What? No. That was probably the only thing that occured to the British people. My own (now) heavily Eurosceptic parents voted yes (including for me, as I was a mere babe at the time) on the basis that was the goal of the whole thing. The FT article even mentions Maggie making much of that work because British Banks wanted into other countries:

"Soon after the summit, she embarked on her campaign to make the European single market work properly by tearing down national barriers – including myriad different standards and regulations – which inhibited free trade."
posted by Auz at 6:24 PM on July 27, 2008


I think everyone in Europe likes the free trade idea. Most people even liked the Euro-idea, how practical with the same currency everywhere. But in Sweden our primeminister pulled a new version of the "you'll be a laughing stock" idea by stating to journalists that "it doesn't matter, we'll adopt the euro anyway" to which half the population responded ORLY? as they voted no just to piss that fast bastard off.
posted by dabitch at 12:24 AM on July 28, 2008


The main reason the treaty failed in Ireland is because the No coalition put out reams of misinformation early and often. The treaty was a tough sell, it's basically a load of small adjustments to bureaucratic processes. If the Yes campaign had spent more time attacking the No side's dishonest arguments instead of condescending to a justifiably confused public there would have been a very different outcome.
posted by minifigs at 2:46 AM on July 28, 2008


There is a section of the Conservative Party which is favourable to pulling Britain out of the EU and negotiating accession to the Free Trade Area of the Americas (presumably to be renamed the "Free Trade Area of the Atlantic"). This would allow Britain to shake off the shackles of Eurosocialist inefficiency and liberal "human-rights" laws such as the blanket ban on capital punishment, whilst giving it access to a huge market.
posted by acb at 4:57 AM on July 29, 2008 [1 favorite]
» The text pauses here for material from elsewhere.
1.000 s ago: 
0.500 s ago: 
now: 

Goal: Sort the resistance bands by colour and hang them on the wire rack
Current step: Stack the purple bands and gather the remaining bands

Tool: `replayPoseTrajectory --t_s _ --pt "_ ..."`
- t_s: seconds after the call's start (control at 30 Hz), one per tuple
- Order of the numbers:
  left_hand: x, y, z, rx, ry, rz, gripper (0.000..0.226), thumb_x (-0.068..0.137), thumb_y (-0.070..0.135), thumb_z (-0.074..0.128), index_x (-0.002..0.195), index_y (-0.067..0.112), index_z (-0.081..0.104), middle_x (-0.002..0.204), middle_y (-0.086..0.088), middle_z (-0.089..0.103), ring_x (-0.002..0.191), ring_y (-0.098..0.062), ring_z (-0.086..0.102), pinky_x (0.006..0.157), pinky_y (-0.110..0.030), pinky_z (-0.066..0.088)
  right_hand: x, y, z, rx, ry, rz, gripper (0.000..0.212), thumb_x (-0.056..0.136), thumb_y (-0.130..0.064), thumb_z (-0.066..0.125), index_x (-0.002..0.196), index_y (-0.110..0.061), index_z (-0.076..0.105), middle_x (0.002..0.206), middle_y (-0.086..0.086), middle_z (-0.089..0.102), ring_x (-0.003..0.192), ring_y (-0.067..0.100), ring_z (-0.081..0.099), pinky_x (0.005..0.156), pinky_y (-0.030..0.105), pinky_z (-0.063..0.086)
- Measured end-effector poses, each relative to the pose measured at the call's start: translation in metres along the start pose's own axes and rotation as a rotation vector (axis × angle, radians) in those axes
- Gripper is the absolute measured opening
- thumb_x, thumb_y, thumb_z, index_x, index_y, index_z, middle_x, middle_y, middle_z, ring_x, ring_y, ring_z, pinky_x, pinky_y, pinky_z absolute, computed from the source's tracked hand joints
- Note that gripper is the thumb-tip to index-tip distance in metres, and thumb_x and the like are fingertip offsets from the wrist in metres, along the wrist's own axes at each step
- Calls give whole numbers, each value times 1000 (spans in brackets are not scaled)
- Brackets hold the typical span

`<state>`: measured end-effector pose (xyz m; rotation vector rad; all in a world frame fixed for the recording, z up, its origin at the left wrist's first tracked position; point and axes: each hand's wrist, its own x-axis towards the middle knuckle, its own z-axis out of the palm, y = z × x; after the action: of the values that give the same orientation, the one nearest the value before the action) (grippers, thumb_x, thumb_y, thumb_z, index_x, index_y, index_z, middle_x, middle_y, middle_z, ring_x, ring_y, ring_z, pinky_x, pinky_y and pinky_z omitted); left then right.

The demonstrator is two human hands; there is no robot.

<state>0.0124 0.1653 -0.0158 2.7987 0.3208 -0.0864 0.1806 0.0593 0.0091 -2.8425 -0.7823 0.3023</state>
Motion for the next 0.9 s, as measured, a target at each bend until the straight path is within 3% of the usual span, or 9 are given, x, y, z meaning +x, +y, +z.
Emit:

acb: there is indeed such a section of the Conservative Party. And there is a section of the Labour party that favours renationalising transport, banks, oil, gas, electricity, telecoms and road haulage; unilateral nuclear disarmament; and imposing a 99% marginal rate of tax on all income over £25,000.

And both sets of people are called raving lunatics.
posted by athenian at 3:36 AM on July 30, 2008 [1 favorite]


acb Ask the Canadians about softwood logging, and enjoy your "Free Trade Area of the Atlantic".